- [Try it] Only the pictures are to be dropped; return all other data below exactly.

>>>

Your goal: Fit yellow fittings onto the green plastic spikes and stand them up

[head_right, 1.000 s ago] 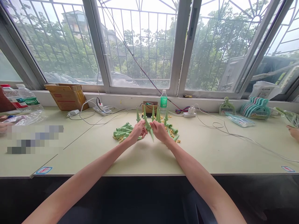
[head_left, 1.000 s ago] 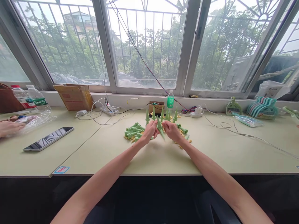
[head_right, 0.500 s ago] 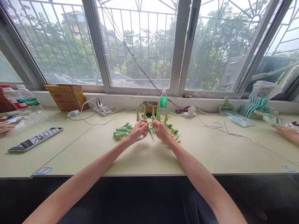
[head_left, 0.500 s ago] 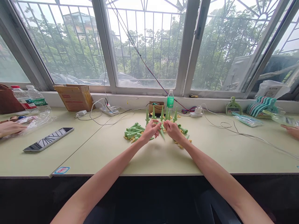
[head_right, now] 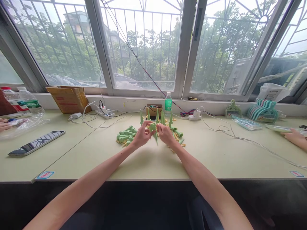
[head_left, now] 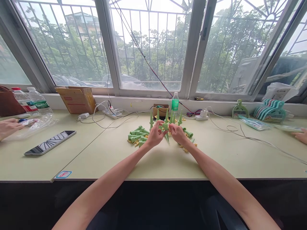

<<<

- [Solution for this task]
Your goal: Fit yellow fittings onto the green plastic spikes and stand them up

[head_right, 1.000 s ago] 
[head_left, 1.000 s ago] 
[head_right, 0.500 s ago] 
[head_left, 0.500 s ago] 
[head_right, now] 
[head_left, now] 

The response above is complete.